Lampu darurat berwarna merah menyala redup, memberikan pencahayaan minimal. Dalam cahaya temaram itu, Arga terlihat tergeletak kaku di kursi, mata terbuka namun kosong. Gelang sensor di pergelangan tangannya mengeluarkan asap tipis.
"Ya Tuhan! Subjek!" Teknisi utama berlari menghampiri Arga, memeriksa nadinya dengan panik. "Tidak ada denyut nadi! Siapkan defibrilator!"
Seorang asisten wanita membawa alat kejut jantung, tangannya gemetar. "Ini tidak mungkin terjadi! Sistem kita punya pengaman berlapis!"
"Cepat!" Teknisi utama merobek kemeja Arga, menempelkan bantalan defibrilator ke dadanya. "Clear!"
Tubuh Arga tersentak, tapi tidak ada respons.
"Lagi! Naikkan voltasenya!"
"Clear!"
Masih tidak ada respons.
"Sial!" Teknisi utama mengusap keringat di dahinya. "Coba sekali lagi!"
"Sudah tiga kali, Dok," bisik asisten wanita itu. "Dia ... dia tidak tertolong."
Ruangan hening seketika. Hanya suara hujan dan guntur di kejauhan yang terdengar.
"Ini tidak mungkin terjadi," teknisi utama bergumam, wajahnya pucat pasi. "Eksperimen kita aman. Sudah teruji. Ini ... ini kecelakaan."
"Apa yang harus kita lakukan?" tanya seorang teknisi muda, suaranya bergetar. "Kita harus melapor ke pihak berwenang."
"Tidak!" Teknisi utama menggeleng keras. "Kalian tahu apa artinya itu? Seluruh pendanaan kita akan hilang. Proyek ini akan ditutup. Karir kita semua hancur."
"Tapi dia meninggal, Dok! Kita tidak bisa menyembunyikan ini!"

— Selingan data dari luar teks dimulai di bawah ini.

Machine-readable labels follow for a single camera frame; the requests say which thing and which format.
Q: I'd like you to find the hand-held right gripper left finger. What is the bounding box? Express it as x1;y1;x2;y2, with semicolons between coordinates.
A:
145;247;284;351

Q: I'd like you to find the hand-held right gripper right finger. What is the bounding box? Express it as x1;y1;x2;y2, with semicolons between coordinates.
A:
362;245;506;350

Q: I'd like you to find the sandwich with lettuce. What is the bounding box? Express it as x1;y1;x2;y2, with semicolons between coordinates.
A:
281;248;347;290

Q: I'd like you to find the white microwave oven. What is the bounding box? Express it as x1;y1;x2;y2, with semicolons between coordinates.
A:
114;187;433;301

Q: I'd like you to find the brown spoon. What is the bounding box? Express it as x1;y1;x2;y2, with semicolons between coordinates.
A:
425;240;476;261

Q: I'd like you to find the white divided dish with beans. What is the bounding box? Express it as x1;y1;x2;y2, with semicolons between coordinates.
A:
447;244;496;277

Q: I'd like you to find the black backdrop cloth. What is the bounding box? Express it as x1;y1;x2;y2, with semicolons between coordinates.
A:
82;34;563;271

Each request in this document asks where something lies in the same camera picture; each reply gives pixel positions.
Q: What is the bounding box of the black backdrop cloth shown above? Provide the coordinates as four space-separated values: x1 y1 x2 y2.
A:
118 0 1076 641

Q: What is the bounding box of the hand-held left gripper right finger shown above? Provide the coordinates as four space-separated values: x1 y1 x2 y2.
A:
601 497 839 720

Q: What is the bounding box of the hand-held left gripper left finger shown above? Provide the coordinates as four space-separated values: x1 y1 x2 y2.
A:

Teknisi utama mondar-mandir, tangannya mengacak-acak rambut. "Dia tinggal sendiri di kota ini, ibunya ada di kampung. Aku sudah memeriksa formulirnya. Dia hanya kurir yang baru di-PHK." Ia menatap rekan-rekannya dengan tatapan dingin. "Tidak akan ada yang mencarinya."
"Kau tidak bermaksud..."
"Kita buang tubuhnya. Malam ini. Hujan akan menghapus semua bukti."
"Ini gila!"
"Lebih gila lagi jika kita semua dipenjara!" Teknisi utama menggebrak meja. "Kalian pikir perusahaan akan melindungi kita? Mereka akan menjadikan kita kambing hitam! Ini satu-satunya jalan."
Keheningan mencekam memenuhi ruangan. Satu per satu, para teknisi mengangguk pelan, menyerah pada rasa takut.
Dua jam kemudian, di sebuah gang sempit di belakang laboratorium, sebuah van hitam berhenti sejenak. Pintu belakang terbuka, dan tubuh Arga dilempar ke tumpukan sampah. Hujan masih turun deras, membasahi wajahnya yang pucat.
Selama beberapa menit, hanya suara hujan yang terdengar. Tetesan air membasuh wajah Arga yang tak bergerak. Kemudian—
[Ding!]
Suara samar terdengar dari dalam kesadarannya yang masih berkabut.
Sistem Integrasi Kesadaran Terdeteksi...
Memulai inisialisasi...
Mata Arga terbuka perlahan, melihat tetesan hujan yang membentuk pola aneh di atasnya.
Dalam pikirannya, muncul antarmuka holografik yang samar:
Status Kesadaran: Terintegrasi
Sistem Kekayaan: Level 1 - Pemula Dermawan
Saldo: Rp27.000
PK: 0
"Apa ... aku mati?"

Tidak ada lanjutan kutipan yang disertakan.